Did you even think about it after?

I thought about when he called me every now and then to give me some update. I thought it was bullshit. In 2019, Hecht said “Adam McKay wants to meet.” And I didn’t know who that was; I’m like a moron. I Googled it and I go to his house — he’s lying there, and he likes the book. I still don’t think anything’s going to happen. I get a contract with HBO. And I still don’t really think anything’s going to happen. They pay a little bit of money. I have no faith whatsoever. And then I’m home one day, and a friend of mine from college emailed me a link to an article saying John C. Reilly agreed to star in an HBO series.

Is there a specific anecdote that you uncovered while researching the book that you are proud made it to “Winning Time”?

This is going to sound small and insignificant, but, for me, it was awesome. Magic and his dad go to the Forum and are served sand dab, which is a super weird fish. That came straight from the book. Another thing that really satisfies me is the story of Jack McKinney (portrayed by Tracy Letts on the series). I got pretty close to the McKinney family. Nobody knew who he was. He was like a little footnote of a footnote of a footnote in Laker history. It was very satisfying to me that I wrote this book and I learned all about him. And now there’s a TV show with Jack McKinney.

Picture the world years from now. We’re in Season 20-something of “Winning Time,” exploring the Shaq and Kobe days. Who is playing Phil Jackson?

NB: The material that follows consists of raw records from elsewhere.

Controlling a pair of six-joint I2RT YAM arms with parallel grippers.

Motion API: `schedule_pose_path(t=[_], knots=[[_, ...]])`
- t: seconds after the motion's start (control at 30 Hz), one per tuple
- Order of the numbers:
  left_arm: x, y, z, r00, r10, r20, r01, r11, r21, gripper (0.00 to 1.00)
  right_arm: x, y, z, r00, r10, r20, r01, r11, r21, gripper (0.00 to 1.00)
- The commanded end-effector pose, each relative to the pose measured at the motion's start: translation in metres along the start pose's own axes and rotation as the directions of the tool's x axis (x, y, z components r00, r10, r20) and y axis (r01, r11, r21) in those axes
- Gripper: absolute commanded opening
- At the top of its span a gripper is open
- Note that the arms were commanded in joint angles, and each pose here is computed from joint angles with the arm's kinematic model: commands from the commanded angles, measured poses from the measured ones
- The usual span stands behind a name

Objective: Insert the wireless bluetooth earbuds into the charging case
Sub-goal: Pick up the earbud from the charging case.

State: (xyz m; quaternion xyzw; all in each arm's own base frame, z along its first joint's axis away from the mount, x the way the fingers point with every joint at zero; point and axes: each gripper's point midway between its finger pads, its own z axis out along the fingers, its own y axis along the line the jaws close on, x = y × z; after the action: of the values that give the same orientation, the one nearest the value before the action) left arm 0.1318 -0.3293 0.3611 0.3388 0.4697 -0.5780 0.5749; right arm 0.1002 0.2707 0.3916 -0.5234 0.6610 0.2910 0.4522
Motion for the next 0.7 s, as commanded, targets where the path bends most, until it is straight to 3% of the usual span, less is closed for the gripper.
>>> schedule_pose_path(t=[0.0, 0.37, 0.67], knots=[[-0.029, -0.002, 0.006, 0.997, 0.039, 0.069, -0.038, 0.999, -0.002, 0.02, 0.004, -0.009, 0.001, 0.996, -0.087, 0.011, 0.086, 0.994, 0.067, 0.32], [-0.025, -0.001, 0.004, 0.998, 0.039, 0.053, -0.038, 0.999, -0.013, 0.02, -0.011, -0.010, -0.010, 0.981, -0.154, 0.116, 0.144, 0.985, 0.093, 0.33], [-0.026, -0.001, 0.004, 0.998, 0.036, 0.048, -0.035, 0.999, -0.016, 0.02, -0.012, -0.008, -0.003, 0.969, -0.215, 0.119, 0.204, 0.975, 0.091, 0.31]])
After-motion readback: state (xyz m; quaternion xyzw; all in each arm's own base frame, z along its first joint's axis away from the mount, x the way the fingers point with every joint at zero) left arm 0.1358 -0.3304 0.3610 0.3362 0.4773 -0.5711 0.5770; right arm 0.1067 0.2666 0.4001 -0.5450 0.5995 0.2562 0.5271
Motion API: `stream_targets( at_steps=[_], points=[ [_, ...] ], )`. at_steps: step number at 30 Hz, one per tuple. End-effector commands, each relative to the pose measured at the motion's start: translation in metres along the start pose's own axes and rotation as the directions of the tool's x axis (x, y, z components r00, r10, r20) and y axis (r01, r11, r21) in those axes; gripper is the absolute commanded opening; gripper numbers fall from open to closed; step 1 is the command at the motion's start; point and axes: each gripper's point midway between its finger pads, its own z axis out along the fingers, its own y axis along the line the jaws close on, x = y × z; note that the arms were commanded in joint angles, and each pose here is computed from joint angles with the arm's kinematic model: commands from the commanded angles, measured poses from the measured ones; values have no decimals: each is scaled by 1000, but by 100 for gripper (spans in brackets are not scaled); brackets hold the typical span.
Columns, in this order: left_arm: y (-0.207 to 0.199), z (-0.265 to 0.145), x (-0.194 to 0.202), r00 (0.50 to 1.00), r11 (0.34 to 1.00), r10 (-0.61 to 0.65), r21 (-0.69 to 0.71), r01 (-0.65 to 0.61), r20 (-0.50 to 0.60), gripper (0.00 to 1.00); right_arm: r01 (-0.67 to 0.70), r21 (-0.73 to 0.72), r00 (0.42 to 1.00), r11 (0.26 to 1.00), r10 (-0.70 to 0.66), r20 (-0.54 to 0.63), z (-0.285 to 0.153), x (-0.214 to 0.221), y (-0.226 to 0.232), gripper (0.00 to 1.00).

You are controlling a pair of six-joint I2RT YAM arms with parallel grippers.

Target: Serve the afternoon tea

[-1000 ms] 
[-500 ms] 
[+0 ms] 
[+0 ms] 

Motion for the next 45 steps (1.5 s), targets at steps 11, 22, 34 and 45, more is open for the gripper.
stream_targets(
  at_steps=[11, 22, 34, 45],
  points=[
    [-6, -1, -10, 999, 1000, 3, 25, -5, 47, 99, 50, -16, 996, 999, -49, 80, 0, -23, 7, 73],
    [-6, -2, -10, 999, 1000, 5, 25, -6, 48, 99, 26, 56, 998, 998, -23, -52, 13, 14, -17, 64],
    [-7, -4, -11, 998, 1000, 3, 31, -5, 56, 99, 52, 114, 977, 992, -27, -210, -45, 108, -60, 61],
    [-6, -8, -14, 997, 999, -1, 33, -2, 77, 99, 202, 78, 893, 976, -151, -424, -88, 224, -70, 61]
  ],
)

What’s-that-guy’s-name would be good. He’s too old now though, but the guy from the “We are Farmers” commercials.

J.K. Simmons.

He’s not bad. I would probably try to pull Brad Pitt. That’d be amazing. They optioned the book and people always get excited over things way prematurely. A lot has to happen. If the show ended right now, I just had the luckiest run in my life. It’s all gravy for me.

This interview has been edited and condensed.